# YOUR OBJECTIVE:
In how many lines of the data does the word "that" appear? Give the number by itself.

Recorded data:
○ ○ ○
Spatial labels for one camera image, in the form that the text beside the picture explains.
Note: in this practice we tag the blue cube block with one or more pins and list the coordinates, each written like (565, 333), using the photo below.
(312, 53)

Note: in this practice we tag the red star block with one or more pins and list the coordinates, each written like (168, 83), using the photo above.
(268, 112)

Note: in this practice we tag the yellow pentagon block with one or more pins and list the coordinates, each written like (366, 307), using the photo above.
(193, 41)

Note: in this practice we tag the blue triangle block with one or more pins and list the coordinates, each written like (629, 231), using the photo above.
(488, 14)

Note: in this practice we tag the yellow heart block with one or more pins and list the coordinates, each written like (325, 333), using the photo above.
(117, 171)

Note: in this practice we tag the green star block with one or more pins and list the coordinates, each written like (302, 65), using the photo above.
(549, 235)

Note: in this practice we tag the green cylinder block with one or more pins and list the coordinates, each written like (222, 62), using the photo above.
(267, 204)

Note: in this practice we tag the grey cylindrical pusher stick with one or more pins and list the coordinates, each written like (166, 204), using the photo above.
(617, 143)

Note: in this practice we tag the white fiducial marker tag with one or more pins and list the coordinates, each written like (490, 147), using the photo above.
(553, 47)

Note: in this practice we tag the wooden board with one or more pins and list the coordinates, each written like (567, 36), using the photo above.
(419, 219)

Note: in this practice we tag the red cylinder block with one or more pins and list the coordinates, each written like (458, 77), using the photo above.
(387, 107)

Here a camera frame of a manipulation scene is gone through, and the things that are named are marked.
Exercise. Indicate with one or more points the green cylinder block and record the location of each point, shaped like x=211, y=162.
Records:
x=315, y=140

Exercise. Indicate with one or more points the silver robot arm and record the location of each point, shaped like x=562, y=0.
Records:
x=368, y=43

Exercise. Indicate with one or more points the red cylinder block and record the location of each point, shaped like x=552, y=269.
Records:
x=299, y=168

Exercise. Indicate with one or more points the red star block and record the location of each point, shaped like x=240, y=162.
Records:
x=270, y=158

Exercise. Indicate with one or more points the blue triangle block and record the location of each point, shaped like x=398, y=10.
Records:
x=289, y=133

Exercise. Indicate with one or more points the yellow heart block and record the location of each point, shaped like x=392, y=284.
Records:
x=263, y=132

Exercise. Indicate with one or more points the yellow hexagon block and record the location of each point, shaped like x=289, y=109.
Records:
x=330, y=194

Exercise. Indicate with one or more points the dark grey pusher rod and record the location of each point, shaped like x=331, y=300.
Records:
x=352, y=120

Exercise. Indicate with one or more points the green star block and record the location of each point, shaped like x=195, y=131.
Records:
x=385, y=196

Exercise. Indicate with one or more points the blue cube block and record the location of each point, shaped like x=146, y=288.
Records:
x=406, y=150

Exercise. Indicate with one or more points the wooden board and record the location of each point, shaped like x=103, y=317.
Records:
○ ○ ○
# EXERCISE RESULT:
2